# Problème de connexion avec le code de vérification sur Itunes



## Stéphielove (9 Janvier 2017)

Bonsoir,

J'ai un problème avec mon compte sur ordinateur. Mes ipods sont à jour et depuis quelques temps Apple à mis en place un système de sécurié supplémentaire avec le code de vérification.

Je suis abonnée à Apple Music, et j'ai voulu payer mon réabonnement via l'ordinateur mais je ne sais plus me connecter à mon compte sur mon ordi. Ils me demandent de mettre mon mot de passe ainsi que le code de vérification; je le reçoit via mon ipod mais je ne sais pas où l'encoder sur mon ordi?

Dois-je mettre à jour la version d'Itunes sur l'ordi?

Merci à toutes les personnes qui seront m'aider.


----------



## marenostrum (9 Janvier 2017)

le code de vérification tu le mets sur leur site, pas sur ton ordi. il te l'envoie sur un appareil à toi (iPhone, iPad ou autre), pour en être sûr que c'est toi qui se connecte et pas une personne d'autre qui peut te piquer ton mot de passe. en même temps un mail t'est adressé pour t'alerter.


----------



## Billgrumeau (25 Février 2017)

Peut-être que tu as eu le même problème que moi, après avoir raté mon mot de passe plusieurs fois sur l'ordi (après l'avoir modifié depuis l'iPhone). J'ai mis longtemps à comprendre ce qu'il fallait faire : sur l'ordi, mettre le mot de passe et juste derrière le dernier caractère inscrire les 6 chiffres du code


----------



## Stéphielove (28 Février 2017)

Hello,
merci beaucoup pour vos réponses surtout Billgrumeau, j'ai essayé ta solution et ça marche. Je n'aurais jamais pensé qu'il fallait faire comme ça.
Tu me sauves la vie.lol
1000000 Merci!


----------



## Billgrumeau (28 Février 2017)

Stéphielove a dit:


> Hello,
> merci beaucoup pour vos réponses surtout Billgrumeau, j'ai essayé ta solution et ça marche.
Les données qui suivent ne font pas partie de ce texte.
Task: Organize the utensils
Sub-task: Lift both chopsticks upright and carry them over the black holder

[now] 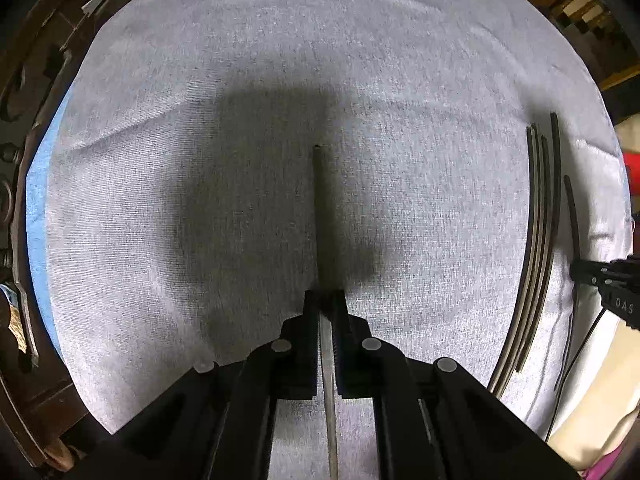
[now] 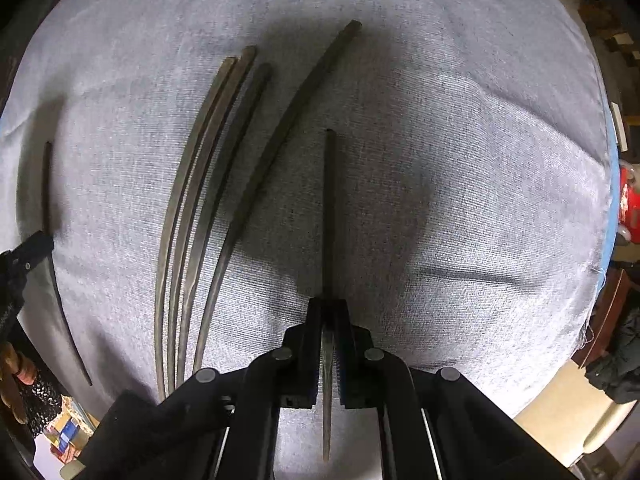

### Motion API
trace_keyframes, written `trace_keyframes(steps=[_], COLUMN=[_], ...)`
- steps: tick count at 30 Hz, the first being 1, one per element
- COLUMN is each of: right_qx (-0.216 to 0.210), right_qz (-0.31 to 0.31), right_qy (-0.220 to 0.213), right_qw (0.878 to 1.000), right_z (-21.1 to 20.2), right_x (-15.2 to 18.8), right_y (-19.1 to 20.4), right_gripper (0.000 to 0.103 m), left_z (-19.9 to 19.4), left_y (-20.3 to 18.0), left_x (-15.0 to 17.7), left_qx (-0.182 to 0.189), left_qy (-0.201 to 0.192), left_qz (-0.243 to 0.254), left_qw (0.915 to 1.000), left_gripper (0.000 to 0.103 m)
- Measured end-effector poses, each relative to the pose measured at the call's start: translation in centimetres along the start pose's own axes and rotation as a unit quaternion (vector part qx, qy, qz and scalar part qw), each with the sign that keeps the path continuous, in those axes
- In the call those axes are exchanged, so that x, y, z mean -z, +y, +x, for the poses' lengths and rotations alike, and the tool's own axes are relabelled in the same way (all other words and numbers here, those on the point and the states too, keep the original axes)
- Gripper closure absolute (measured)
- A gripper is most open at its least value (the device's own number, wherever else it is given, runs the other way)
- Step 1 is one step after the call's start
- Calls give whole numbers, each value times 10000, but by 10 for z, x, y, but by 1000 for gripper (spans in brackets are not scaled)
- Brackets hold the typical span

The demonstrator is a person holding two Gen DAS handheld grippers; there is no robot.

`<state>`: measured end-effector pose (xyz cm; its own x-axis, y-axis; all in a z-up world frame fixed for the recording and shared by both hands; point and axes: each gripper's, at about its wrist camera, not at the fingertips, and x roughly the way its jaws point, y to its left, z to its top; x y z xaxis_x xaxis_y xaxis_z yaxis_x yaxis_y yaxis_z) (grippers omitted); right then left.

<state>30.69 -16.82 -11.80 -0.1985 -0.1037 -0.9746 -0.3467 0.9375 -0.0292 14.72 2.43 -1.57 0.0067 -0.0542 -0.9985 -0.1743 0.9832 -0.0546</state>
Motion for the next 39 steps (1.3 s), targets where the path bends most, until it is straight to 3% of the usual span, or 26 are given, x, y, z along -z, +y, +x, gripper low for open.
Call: trace_keyframes(steps=[9, 21, 25, 33, 39], right_qx=[-116, -1013, -1392, -1986, -2202], right_qz=[99, 356, 469, 550, 588], right_qy=[-426, -1076, -1462, -2248, -2969], right_qw=[9990, 9884, 9783, 9524, 9273], right_z=[2, -7, -20, -61, -89], right_x=[28, 94, 121, 175, 201], right_y=[9, -30, -46, -70, -70], right_gripper=[97, 97, 97, 97, 97], left_z=[-7, -25, -45, -94, -125], left_y=[20, 73, 87, 81, 70], left_x=[20, 88, 106, 129, 143], left_qx=[81, 745, 1008, 1195, 1394], left_qy=[-139, -873, -1262, -2069, -2692], left_qz=[74, -336, -476, -583, -762], left_qw=[9998, 9928, 9857, 9693, 9499], left_gripper=[97, 98, 98, 98, 98])
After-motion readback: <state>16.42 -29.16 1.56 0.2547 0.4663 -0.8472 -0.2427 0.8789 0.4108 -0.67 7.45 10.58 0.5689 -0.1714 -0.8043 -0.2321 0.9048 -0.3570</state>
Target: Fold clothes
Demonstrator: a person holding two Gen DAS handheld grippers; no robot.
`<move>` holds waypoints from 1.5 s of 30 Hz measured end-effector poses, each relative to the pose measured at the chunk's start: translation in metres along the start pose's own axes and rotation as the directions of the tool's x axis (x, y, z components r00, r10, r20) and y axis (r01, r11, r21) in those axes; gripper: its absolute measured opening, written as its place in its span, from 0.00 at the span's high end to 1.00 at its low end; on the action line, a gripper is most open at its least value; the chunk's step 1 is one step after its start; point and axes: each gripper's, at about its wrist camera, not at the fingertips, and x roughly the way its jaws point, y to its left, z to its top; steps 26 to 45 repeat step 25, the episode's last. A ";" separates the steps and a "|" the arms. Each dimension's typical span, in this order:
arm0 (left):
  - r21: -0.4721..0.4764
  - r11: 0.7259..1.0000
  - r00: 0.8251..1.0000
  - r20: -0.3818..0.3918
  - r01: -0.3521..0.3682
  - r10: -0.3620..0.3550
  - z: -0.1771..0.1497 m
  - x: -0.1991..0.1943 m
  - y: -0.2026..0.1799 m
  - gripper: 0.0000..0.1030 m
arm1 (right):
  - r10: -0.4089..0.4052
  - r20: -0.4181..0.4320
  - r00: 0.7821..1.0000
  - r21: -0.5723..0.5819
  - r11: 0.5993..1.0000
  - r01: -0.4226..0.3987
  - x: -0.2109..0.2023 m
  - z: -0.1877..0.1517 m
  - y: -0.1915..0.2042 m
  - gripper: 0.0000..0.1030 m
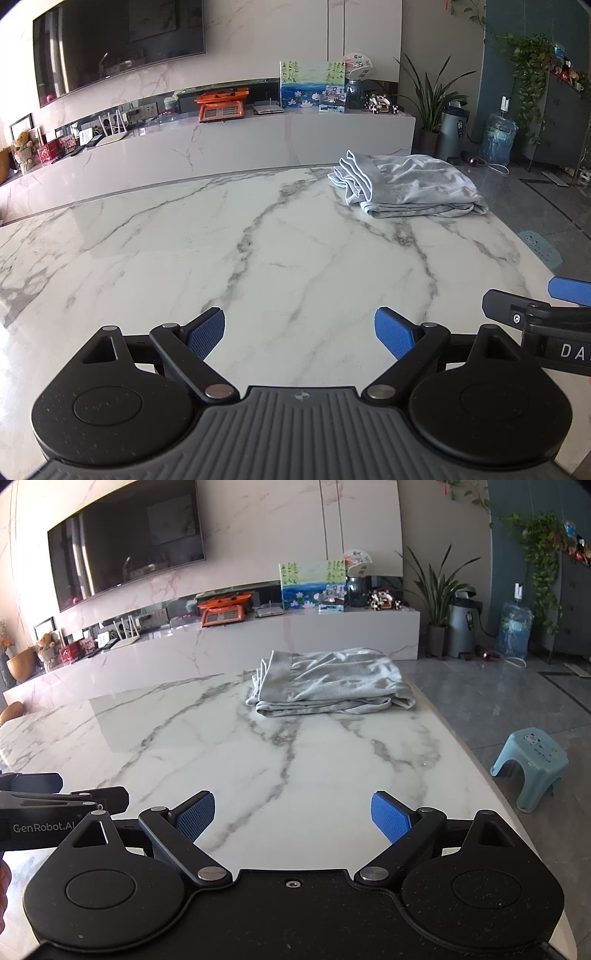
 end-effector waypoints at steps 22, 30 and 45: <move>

Je n'aurais jamais pensé qu'il fallait faire comme ça.
> Tu me sauves la vie.lol
> 1000000 Merci!


A vrai dire je ne trouvais pas la solution. Je suis donc venu tenter ma chance sur le forum, j'ai commencé à poster un sujet et j'ai finalement trouvé avant de la valider ! Ce n'est pas intuitif.


----------